• [DATA FOR THIS EXERCISE]

++++++

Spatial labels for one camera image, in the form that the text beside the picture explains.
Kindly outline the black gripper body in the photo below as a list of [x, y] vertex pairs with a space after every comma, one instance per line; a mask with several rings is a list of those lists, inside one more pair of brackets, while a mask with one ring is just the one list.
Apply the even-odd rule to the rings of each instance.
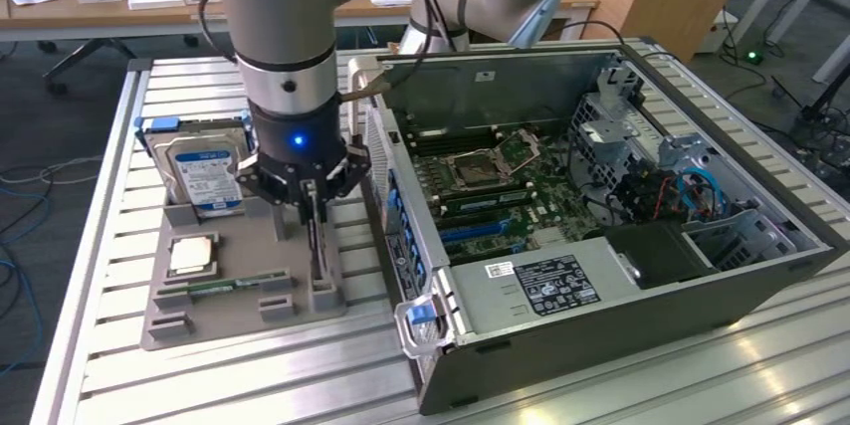
[[312, 111], [274, 113], [249, 103], [258, 164], [288, 178], [325, 178], [346, 155], [340, 132], [340, 95]]

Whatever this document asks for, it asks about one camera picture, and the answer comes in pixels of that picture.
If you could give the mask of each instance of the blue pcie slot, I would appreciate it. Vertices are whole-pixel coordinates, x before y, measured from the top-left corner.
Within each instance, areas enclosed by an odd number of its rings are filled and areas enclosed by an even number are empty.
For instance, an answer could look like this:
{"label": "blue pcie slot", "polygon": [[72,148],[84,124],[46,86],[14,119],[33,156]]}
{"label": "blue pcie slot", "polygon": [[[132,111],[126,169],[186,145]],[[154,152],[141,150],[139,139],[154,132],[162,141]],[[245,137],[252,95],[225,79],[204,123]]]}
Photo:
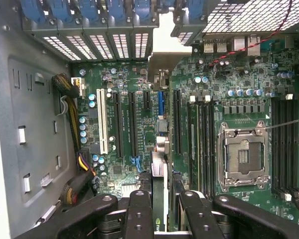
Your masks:
{"label": "blue pcie slot", "polygon": [[157,95],[158,95],[158,115],[162,116],[165,113],[164,92],[159,91]]}

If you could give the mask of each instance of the blue latch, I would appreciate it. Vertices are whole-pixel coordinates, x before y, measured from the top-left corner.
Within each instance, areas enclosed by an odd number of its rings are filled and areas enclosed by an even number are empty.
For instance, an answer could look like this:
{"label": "blue latch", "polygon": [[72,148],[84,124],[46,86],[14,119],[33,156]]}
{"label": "blue latch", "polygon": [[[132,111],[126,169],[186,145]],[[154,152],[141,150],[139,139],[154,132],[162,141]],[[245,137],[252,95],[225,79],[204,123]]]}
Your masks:
{"label": "blue latch", "polygon": [[203,15],[204,0],[188,0],[187,7],[189,11],[189,18],[201,18]]}
{"label": "blue latch", "polygon": [[123,0],[106,0],[109,14],[114,17],[115,21],[123,20],[125,16]]}
{"label": "blue latch", "polygon": [[150,17],[151,0],[135,0],[135,13],[141,20],[149,19]]}
{"label": "blue latch", "polygon": [[81,14],[89,21],[97,21],[99,19],[95,0],[79,0],[79,6]]}
{"label": "blue latch", "polygon": [[67,0],[48,0],[52,14],[62,22],[71,22],[73,20],[70,6]]}
{"label": "blue latch", "polygon": [[23,13],[38,24],[45,23],[45,15],[39,0],[21,0]]}

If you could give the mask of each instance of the white connector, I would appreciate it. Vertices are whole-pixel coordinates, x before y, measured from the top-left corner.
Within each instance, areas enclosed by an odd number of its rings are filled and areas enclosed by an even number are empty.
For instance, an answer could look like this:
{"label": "white connector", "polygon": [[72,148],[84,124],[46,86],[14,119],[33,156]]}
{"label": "white connector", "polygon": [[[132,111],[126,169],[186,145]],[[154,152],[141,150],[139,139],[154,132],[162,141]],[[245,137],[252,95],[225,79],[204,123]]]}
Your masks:
{"label": "white connector", "polygon": [[99,116],[99,135],[100,135],[100,150],[101,154],[109,153],[108,143],[108,119],[106,110],[106,90],[97,89],[96,99],[98,103],[98,116]]}

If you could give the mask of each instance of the cable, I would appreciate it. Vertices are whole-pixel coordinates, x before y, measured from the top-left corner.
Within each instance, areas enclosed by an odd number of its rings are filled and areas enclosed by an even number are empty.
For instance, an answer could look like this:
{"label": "cable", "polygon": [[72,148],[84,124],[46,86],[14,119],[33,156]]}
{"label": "cable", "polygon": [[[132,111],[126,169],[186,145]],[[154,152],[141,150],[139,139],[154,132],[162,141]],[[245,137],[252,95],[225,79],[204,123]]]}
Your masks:
{"label": "cable", "polygon": [[280,32],[281,28],[283,27],[283,25],[285,24],[285,22],[287,21],[288,17],[289,17],[292,5],[293,5],[293,0],[289,0],[289,7],[288,7],[288,10],[287,10],[287,13],[286,13],[286,16],[285,16],[284,20],[282,21],[282,23],[280,23],[280,25],[278,26],[278,28],[273,33],[271,33],[269,36],[267,36],[266,38],[262,39],[260,42],[252,44],[250,46],[238,49],[236,51],[228,52],[226,55],[223,55],[223,56],[219,57],[218,59],[214,60],[213,63],[217,63],[217,62],[219,62],[219,60],[224,59],[224,58],[226,58],[228,56],[234,55],[237,52],[246,51],[248,48],[252,48],[252,47],[258,46],[259,44],[261,44],[261,43],[263,43],[265,41],[268,41],[274,35],[278,34]]}

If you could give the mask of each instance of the black connector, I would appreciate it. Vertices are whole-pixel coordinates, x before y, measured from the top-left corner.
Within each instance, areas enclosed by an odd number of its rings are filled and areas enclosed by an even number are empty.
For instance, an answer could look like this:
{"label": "black connector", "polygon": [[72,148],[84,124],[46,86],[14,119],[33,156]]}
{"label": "black connector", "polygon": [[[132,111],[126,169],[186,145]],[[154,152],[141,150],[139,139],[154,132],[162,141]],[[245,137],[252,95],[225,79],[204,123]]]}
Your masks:
{"label": "black connector", "polygon": [[131,144],[132,144],[132,157],[139,155],[138,149],[138,134],[136,124],[136,99],[135,92],[129,92],[129,105],[130,105],[130,131],[131,131]]}
{"label": "black connector", "polygon": [[151,108],[150,91],[144,91],[143,99],[144,99],[144,110],[146,111],[150,110]]}
{"label": "black connector", "polygon": [[181,147],[181,117],[180,117],[180,106],[181,106],[180,90],[173,91],[173,114],[174,114],[174,145],[177,154],[182,154]]}
{"label": "black connector", "polygon": [[122,123],[122,105],[120,93],[113,93],[114,116],[116,123],[116,152],[118,158],[124,157],[123,152],[123,123]]}

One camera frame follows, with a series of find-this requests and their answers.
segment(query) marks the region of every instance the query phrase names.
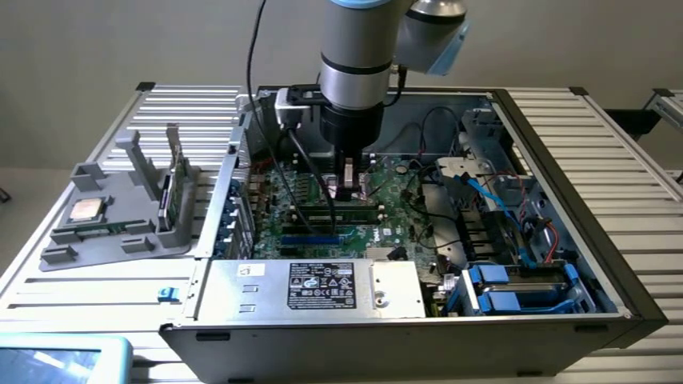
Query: sticker
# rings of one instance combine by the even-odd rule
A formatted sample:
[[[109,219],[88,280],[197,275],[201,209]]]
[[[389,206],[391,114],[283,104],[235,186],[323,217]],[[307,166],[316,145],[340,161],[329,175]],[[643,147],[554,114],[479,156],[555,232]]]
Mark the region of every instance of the sticker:
[[[289,264],[287,306],[293,310],[355,309],[353,263],[293,262]]]
[[[264,276],[265,264],[240,264],[237,266],[237,276],[245,278],[249,276]]]

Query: blue latch
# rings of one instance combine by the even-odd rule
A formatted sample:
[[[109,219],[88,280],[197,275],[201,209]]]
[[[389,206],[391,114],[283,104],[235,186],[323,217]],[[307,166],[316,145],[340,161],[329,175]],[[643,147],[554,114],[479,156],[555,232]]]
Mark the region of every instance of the blue latch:
[[[157,301],[159,302],[179,302],[180,289],[167,286],[159,290]]]
[[[479,307],[484,313],[519,313],[520,302],[515,292],[487,292],[477,297]]]
[[[572,284],[576,284],[579,282],[579,272],[576,272],[576,268],[571,264],[564,264],[564,273]]]
[[[509,282],[504,266],[476,266],[475,268],[481,272],[481,280],[487,284],[507,284]]]
[[[479,268],[469,269],[469,278],[472,279],[472,284],[479,284],[481,282],[481,274],[479,273]]]

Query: warning label
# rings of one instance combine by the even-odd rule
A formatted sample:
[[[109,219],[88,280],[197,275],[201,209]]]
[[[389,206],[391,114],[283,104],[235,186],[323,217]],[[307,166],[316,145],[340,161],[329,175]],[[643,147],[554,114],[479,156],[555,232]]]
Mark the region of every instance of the warning label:
[[[289,264],[287,305],[293,310],[355,309],[352,262]]]

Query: metal case panel
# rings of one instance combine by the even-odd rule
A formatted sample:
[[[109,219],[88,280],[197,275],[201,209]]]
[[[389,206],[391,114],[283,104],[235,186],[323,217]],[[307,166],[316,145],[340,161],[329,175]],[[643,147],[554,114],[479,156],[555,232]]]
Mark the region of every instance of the metal case panel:
[[[304,282],[292,281],[299,277],[292,277],[291,268],[304,266],[305,269],[307,265],[316,264],[328,273],[323,273],[316,278],[317,284],[307,289],[301,286]],[[352,265],[352,274],[335,278],[335,266],[347,265]],[[289,301],[299,298],[299,295],[293,291],[288,292],[291,287],[308,294],[303,296],[304,300],[332,297],[345,308],[328,309],[324,308],[325,303],[315,302],[311,302],[312,306],[320,308],[292,308],[293,302]],[[268,324],[283,320],[324,322],[325,319],[344,318],[423,318],[424,306],[420,300],[413,262],[348,259],[215,260],[211,262],[199,319],[215,324]]]
[[[624,320],[598,328],[575,320],[479,320],[163,327],[160,335],[207,384],[341,382],[550,376],[632,326]]]

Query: metal rail
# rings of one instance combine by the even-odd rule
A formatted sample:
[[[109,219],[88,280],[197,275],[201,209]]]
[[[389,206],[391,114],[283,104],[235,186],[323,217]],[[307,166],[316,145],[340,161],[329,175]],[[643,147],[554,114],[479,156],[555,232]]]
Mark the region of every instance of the metal rail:
[[[131,169],[123,153],[112,150],[108,143],[117,130],[136,129],[145,156],[163,165],[171,156],[163,135],[165,122],[180,122],[184,152],[204,169],[195,241],[232,128],[237,125],[237,93],[237,87],[157,86],[131,104],[131,112],[121,114],[93,152],[93,159],[107,171]],[[666,173],[659,166],[624,141],[620,128],[590,98],[563,88],[512,88],[509,93],[666,312],[670,325],[626,350],[596,351],[555,378],[453,382],[683,382],[683,204],[676,201],[680,192],[663,181]],[[41,273],[40,249],[48,242],[47,233],[61,214],[68,193],[69,189],[0,278],[0,328],[120,334],[135,347],[135,382],[197,382],[157,336],[159,324],[179,317],[184,303],[159,304],[156,298],[157,289],[164,286],[188,289],[197,266],[195,248],[175,258]]]
[[[683,133],[683,90],[655,89],[646,109],[654,110],[679,132]]]

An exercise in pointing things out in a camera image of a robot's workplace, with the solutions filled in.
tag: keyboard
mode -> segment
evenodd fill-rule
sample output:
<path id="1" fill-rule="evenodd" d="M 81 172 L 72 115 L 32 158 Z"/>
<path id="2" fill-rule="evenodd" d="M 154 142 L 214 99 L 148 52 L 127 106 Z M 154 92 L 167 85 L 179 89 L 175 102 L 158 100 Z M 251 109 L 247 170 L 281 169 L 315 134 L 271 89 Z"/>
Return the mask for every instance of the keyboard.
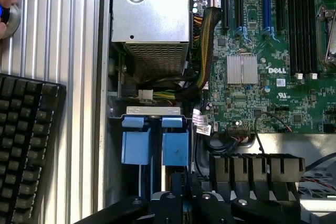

++++++

• [WHAT THE EXERCISE ASKS]
Identify each line in the entries with the word "keyboard" and copy it.

• [SOLUTION BELOW]
tag: keyboard
Return the mask for every instance of the keyboard.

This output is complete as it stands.